Introducing Water and an Open Cup to Your Baby

Introducing Water and an Open Cup to Your Baby

Tiny Years Team··3 min read

Starting solids brings a new question parents don't always think about in advance: when does water come in?

The short answer: at the same time as solid food — around 6 months. Here's everything you need to know.

When to introduce water

The NHS recommends offering small amounts of water with meals from around 6 months, when you start solid foods. Before this age, breast milk or formula provides all the fluid your baby needs.

Important: Under 6 months, giving water can actually be dangerous — it can interfere with milk intake and upset the balance of electrolytes in a very young baby.

From 6 months, water can be offered:

  • With solid food meals
  • Between feeds in warm weather
  • Any time your baby seems thirsty

How much water does a baby need?

At 6–12 months, milk is still the main drink. Water is supplementary.

A few sips with each meal is plenty to begin with. There's no specific daily target — let your baby's thirst guide it. By 12 months, babies typically drink around 120–180ml (4–6oz) of water per day alongside their milk.

Not water, ever before 6 months. Not juice at any point — it's not needed and is harmful to developing teeth.

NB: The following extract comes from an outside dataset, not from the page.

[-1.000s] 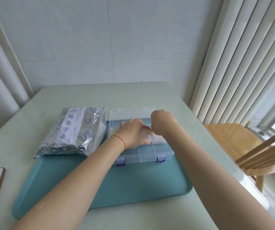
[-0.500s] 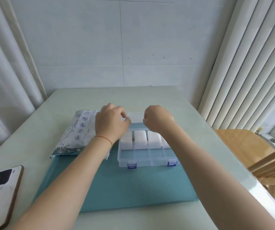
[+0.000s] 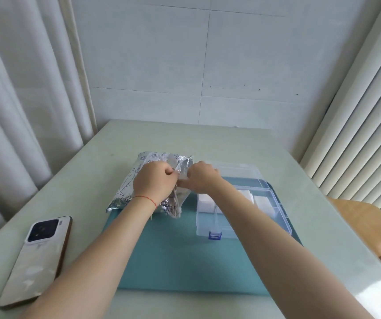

Open cup vs sippy cup: what the NHS says

The NHS specifically recommends using a free-flow cup (open cup or cup with a free-flow lid) rather than a sippy cup with a non-spill valve from the start.

Why?

  • Sippy cups with valves require the same sucking motion as a bottle, which doesn't support the oral development that drinking from a proper cup does
  • Free-flow cups help babies develop the lip, tongue, and jaw coordination needed for speech
  • Cups support a natural drinking pattern

It's messier. That's fine.

How to introduce an open cup

  1. Start with a small amount — a centimetre of water in the cup
  2. Support their hands around the cup — you're controlling the tilt, they're learning the concept
  3. Let them explore — mouthing the rim, tipping it, making a mess. That's how they learn
  4. Use a weighted base or a small, light cup they can hold easily
  5. Be consistent — offer the cup at every meal

Most babies manage a few sips by 6–7 months and are reasonably competent by 9–12 months.

  • Doidy Cup — angled design, brilliant for teaching open cup drinking
  • Munchkin 360° — free-flow all the way around the rim, less messy than fully open
  • EZPZ Mini Cup — tiny weighted cup with a suction base
  • A plain shot glass works beautifully if you're feeling minimal

Fluoride and tap water

UK tap water is safe for babies from 6 months. You don't need to boil water for babies over 6 months unless advised otherwise.

Fluoride in UK tap water is at levels considered safe and beneficial for developing teeth. No need for special filtered or bottled water.